Après le quatrième lavage avec le M9 contenant 0,05% de Triton X-100, laissez la pastille de ver intacte dans 100 microlitres de la solution et jetez le reste. Transférer 100 microlitres du surnageant et de la pastille au centre d’une plaque NGM de 10 centimètres ensemencée avec OP51 Escherichia coli. Laissez la plaque sécher sans être dérangé pendant que les Dauers rampent hors du centre et à travers la pelouse OP51 pendant 5 à 10 minutes.
Prenez soigneusement un seul Dauer et plaquez-le sur une plaque NGM de six centimètres ensemencée d’OP51. De la même manière, plaquez au moins 10 Dauers dans des plaques NGM individuelles de six centimètres ensemencées d’OP51. Incuber les plaques pendant quatre à cinq jours à 20 degrés Celsius jusqu’à ce que les Dauers aient grandi et que les F1 de génération suivante aient atteint le stade adulte, puis vérifiez visuellement la contamination sur toutes les plaques.
Pour chaque plaque propre, vérifiez la propagation du microbe d’intérêt via Nomarski ou la microscopie fluorescente en fonction du phénotype d’intérêt. Pour affamer les vers et réduire le nombre de bactéries OP51, incuber les nématodes à 20 degrés Celsius pendant trois à quatre jours. Ajouter cinq millilitres de milieu M9 à la plaque de vers récemment affamés, puis transférer le milieu M9 et les vers dans un tube de centrifugeuse stérile de 15 millimètres pour tourner vers le bas à 1 000 fois G pendant 30 secondes à température ambiante.
Retirez le surnageant avant de laver les vers cinq fois avec 10 millilitres du M9 contenant 0,05% de Triton X-100 sur un Nutator pendant 20 minutes. Après le dernier lavage, retirez le surnageant sans perturber la pastille dans 100 microlitres de la solution et transférez le M9 et les vers sur une plaque NGM non ensemencée de six centimètres. Laissez sécher la plaque pendant que les vers rampent pendant 20 minutes pour aider à éliminer OP51 de la cuticule et de l’intestin.
Lorsque la plaque est sèche, répétez la procédure en ajoutant 250 microlitres du M9 et en transférant les vers sur une nouvelle plaque NGM non ensemencée de six centimètres pour permettre aux vers de ramper pendant que la plaque sèche. Après 20 minutes, ajoutez 250 microlitres du M9 à la plaque et transférez 100 microlitres du M9 avec des vers sur un verre de montre propre, puis décapitez les nématodes à l’aide d’une aiguille de seringue de calibre 26 tout en maintenant le ver vers le bas avec une autre aiguille de seringue de calibre 26. Une fois décapité, l’intestin, une masse granulaire et la gonade transparente s’éloignent naturellement du corps du nématode, puis coupent un morceau de l’intestin exposé et transfèrent un seul intestin disséqué dans un tube PCR de 0,5 millilitre contenant 10 microlitres d’eau stérile.

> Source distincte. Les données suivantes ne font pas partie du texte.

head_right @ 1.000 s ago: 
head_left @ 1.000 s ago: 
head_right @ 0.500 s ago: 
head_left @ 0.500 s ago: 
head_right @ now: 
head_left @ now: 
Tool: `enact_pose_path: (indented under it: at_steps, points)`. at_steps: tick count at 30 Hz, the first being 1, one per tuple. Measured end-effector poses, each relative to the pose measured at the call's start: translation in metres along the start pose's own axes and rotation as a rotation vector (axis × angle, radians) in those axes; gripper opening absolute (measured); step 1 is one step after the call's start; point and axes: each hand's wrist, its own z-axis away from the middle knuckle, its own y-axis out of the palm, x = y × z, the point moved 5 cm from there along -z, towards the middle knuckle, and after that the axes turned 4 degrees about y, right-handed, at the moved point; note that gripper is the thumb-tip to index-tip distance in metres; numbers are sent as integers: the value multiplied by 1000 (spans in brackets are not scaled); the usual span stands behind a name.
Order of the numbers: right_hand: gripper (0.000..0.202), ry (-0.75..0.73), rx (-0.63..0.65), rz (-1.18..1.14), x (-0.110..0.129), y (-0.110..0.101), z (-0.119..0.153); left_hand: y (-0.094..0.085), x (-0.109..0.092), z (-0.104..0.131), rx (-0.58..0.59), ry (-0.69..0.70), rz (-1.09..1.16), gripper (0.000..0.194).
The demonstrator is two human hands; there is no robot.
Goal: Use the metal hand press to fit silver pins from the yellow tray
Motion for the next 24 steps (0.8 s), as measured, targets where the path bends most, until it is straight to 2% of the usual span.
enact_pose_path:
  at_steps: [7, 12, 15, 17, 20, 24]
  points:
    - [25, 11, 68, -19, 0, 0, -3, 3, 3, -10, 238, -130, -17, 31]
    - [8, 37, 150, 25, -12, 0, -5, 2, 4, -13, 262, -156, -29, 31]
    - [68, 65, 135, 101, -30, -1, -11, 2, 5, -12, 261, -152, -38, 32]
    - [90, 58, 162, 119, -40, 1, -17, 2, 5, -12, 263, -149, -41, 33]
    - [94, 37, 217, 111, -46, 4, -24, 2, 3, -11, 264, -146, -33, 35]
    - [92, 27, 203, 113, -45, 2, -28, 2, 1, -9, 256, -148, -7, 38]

Répétez la procédure pour recueillir les intestins d’au moins cinq animaux différents dans des tubes PCR. Congelez les tubes PCR à moins 80 degrés Celsius pendant au moins cinq minutes. Décongeler les échantillons intestinaux avant de procéder à la PCR et au séquençage pour identification.
Une souche sauvage de Caenorhabditis tropicalis JU1848 s’est avérée avoir de minces microbes qui colonisaient la lumière de l’intestin de manière directionnelle. La souche sauvage JU1848 a propagé une croissance microbienne notable sur des plaques NGM standard de six centimètres ensemencées de bactéries Escherichia coli OP51. Après nettoyage, une plaque de descendance F1 d’un seul Dauer n’a montré aucune contamination microbienne visible après quatre jours d’incubation.

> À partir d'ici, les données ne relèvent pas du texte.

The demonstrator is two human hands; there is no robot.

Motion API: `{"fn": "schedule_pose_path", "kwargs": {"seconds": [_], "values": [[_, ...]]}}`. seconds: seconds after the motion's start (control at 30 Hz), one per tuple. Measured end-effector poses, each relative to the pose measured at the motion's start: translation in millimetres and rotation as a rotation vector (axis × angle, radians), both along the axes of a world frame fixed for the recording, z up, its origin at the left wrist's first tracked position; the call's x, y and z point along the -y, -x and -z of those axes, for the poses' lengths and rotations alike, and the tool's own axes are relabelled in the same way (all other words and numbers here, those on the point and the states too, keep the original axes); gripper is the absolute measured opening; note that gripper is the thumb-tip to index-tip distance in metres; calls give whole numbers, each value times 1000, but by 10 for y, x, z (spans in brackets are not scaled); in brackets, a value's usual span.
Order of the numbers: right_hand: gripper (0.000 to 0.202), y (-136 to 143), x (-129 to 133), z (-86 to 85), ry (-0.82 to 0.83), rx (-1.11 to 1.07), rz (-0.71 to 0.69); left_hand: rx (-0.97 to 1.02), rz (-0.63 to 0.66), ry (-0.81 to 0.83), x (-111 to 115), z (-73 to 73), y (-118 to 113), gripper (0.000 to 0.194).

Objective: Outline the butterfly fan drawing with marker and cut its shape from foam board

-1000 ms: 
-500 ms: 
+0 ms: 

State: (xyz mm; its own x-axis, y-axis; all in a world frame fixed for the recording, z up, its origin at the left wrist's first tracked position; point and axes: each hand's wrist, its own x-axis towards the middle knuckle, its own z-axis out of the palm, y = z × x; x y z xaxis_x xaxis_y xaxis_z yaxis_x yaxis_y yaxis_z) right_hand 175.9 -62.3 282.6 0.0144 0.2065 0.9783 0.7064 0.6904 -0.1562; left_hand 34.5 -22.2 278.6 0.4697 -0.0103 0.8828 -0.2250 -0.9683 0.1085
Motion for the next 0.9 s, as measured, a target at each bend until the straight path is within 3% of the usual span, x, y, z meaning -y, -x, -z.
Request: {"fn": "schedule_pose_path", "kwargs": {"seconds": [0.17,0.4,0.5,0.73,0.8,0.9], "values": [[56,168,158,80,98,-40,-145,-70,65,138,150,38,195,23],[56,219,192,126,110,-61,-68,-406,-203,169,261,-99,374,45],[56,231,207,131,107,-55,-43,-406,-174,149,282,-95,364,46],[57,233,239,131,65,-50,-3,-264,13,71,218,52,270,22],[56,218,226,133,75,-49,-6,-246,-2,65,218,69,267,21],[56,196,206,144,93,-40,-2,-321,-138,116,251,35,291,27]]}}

Dans l’image de Nomarski d’un animal JU1848 décapité, les bactéries colonisatrices étaient visibles dans la lumière d’un morceau de l’intestin qui se trouve à l’extérieur du corps du nématode. Certaines espèces de Caenorhabditis peuvent nécessiter une concentration de FDS plus faible pour prévenir la mort de Dauer. Pour propager une souche de nématode propre, choisissez des Dauers qui ont rampé le plus loin du centre, car ramper aide à éliminer les contaminants survivants.